Deutschland gehört nicht mehr zu den weltweiten Vorreitern im Klimaschutz. Der von Germanwatch ermittelte Klimaschutz-Index sieht Deutschland nur noch auf dem 22. Platz. Grund ist das sogenannte Energiewende-Paradox, wegen der Energiewende wird verstärkt Kohle in Deutschland verstromt.
Die Bewertung der Staaten im Klimaschutz-Index (KSI) setzt sich aus fünf Kriterien zusammen:
– Emissionsniveau (30 Prozent)
– Entwicklung der Emissionen (30 Prozent)
– Ausbau der erneuerbaren Energien (10 Prozent)
– Energieeffizienz (10 Prozent)
– Klimapolitik (20 Prozent)

Bewertet werden die 58 größten CO2-Emittenten, die zusammen für mehr als 90 Prozent des globalen Ausstoßes verantwortlich sind (siehe Grafik).

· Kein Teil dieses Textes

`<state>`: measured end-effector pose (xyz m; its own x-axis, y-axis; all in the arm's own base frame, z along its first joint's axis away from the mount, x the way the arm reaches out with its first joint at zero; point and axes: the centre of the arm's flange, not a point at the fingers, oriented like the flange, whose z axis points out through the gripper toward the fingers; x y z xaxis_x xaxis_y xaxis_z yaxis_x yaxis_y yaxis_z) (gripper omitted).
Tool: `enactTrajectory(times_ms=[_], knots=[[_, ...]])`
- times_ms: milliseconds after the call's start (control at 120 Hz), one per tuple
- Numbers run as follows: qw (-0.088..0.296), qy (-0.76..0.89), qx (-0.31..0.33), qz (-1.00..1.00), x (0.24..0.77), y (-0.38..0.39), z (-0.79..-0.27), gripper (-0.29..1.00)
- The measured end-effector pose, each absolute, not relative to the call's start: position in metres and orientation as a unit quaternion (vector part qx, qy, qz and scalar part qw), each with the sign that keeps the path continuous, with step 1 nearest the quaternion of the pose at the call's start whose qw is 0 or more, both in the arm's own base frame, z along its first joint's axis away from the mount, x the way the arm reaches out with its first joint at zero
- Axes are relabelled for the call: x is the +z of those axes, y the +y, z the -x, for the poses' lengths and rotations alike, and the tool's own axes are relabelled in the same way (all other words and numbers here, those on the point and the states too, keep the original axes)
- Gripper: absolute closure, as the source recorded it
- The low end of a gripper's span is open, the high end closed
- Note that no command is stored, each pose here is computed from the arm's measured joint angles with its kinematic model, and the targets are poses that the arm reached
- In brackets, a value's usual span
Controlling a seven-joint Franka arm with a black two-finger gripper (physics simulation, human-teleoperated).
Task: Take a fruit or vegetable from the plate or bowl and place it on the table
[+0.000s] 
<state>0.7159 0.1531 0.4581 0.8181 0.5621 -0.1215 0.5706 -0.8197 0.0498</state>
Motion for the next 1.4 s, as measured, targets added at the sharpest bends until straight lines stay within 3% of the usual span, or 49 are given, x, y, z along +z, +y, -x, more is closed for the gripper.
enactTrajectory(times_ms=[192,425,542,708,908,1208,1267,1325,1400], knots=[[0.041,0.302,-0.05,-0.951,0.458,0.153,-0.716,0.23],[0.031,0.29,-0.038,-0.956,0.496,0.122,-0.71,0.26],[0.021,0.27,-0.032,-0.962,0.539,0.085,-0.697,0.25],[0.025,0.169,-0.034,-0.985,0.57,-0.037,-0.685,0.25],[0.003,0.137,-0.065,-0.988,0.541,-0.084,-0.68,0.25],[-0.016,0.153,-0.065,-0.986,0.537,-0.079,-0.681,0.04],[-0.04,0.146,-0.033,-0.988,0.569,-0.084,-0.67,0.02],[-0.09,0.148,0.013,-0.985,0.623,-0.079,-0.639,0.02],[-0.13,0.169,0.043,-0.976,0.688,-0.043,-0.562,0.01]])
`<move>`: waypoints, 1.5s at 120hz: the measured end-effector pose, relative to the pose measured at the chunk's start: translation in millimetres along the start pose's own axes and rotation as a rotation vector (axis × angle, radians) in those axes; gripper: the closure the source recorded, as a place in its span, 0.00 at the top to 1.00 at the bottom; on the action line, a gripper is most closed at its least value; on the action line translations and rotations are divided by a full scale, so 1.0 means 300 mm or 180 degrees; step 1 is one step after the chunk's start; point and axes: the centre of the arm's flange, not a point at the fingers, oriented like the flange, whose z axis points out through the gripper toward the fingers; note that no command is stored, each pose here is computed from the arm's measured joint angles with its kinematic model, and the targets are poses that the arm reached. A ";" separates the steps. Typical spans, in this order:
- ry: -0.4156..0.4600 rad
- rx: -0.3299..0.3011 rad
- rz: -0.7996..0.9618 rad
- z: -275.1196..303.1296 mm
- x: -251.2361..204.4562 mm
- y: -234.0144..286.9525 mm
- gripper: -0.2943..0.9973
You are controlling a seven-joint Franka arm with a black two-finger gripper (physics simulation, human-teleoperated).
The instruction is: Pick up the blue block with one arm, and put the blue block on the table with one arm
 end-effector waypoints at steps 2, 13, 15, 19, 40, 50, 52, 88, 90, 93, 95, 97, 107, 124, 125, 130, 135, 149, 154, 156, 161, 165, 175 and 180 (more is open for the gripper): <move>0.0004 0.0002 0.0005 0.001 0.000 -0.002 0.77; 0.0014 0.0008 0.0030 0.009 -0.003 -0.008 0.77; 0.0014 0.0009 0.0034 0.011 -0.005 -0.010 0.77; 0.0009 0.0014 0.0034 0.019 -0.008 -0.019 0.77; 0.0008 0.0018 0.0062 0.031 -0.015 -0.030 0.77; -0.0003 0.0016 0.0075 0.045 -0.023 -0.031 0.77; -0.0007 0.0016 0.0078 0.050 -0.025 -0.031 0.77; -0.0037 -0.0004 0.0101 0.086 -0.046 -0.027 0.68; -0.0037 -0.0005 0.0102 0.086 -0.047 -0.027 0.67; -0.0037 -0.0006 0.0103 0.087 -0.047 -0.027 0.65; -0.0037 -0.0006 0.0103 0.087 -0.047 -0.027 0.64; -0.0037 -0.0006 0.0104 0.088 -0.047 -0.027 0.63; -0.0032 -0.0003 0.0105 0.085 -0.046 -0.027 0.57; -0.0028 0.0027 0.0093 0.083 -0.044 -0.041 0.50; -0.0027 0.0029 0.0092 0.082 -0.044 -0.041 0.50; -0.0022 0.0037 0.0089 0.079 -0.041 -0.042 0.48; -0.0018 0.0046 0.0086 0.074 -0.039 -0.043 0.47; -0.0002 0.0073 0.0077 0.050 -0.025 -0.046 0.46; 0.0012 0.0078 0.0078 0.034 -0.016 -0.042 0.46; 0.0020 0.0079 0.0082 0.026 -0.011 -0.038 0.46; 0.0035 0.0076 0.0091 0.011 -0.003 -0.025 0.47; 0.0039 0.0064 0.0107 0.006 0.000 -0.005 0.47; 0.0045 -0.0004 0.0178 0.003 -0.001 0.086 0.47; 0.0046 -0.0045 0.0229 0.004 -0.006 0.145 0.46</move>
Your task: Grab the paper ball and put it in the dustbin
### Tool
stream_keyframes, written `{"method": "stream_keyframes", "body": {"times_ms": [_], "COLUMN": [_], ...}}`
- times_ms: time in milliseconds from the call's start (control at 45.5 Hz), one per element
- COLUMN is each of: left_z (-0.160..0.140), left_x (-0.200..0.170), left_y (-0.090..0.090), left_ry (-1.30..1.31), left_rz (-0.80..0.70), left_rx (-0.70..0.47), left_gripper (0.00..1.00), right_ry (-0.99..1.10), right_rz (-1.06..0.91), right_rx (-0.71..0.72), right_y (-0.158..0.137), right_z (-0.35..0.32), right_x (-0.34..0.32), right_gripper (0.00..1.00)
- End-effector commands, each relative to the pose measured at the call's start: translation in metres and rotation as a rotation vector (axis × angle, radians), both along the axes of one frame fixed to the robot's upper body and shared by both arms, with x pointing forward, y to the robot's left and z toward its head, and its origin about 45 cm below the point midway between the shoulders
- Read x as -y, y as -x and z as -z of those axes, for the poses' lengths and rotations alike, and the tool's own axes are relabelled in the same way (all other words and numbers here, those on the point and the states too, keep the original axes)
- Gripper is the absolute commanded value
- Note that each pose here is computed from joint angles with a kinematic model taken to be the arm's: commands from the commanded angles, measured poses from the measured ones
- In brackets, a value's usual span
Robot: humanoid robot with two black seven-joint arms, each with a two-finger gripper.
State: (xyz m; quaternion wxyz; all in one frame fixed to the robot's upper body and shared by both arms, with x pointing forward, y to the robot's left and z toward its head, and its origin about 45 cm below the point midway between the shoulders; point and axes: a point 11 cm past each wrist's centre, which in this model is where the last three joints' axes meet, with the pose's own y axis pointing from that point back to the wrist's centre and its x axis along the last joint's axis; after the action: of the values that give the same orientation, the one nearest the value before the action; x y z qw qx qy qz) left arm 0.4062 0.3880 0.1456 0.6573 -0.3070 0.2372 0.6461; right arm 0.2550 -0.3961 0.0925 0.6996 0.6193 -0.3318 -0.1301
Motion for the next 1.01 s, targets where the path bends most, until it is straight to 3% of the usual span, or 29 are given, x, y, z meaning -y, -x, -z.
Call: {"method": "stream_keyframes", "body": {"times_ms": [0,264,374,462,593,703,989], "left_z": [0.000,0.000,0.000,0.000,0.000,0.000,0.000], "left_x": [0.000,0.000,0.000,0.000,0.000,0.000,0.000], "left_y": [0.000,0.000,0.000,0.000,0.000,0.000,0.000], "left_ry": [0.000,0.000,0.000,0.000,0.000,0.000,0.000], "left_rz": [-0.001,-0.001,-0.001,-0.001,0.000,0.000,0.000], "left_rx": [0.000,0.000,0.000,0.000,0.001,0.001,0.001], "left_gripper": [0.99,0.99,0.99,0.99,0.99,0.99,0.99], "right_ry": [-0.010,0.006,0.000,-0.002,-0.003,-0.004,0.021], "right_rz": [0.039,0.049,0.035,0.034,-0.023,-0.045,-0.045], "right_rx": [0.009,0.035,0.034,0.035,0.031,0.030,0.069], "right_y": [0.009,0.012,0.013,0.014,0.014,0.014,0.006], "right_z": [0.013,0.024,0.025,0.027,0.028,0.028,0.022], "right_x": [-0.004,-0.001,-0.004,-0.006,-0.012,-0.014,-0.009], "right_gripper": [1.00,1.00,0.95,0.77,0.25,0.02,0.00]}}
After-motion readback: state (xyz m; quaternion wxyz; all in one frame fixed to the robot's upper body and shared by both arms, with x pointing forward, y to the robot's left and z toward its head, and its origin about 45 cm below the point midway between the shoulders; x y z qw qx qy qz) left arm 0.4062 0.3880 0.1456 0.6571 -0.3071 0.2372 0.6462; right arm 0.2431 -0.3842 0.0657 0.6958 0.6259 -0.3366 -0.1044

Die ersten drei Plätze sind auch in diesem Jahr unbesetzt – da kein Land genug tut, um die Erderwärmung auf zwei Grad gegenüber vorindustriellen Zeiten zu begrenzen. Rang vier unter den 58 bewerteten Ländern belegt wie im Vorjahr Dänemark, gefolgt von Schweden, Großbritannien, Portugal und Zypern.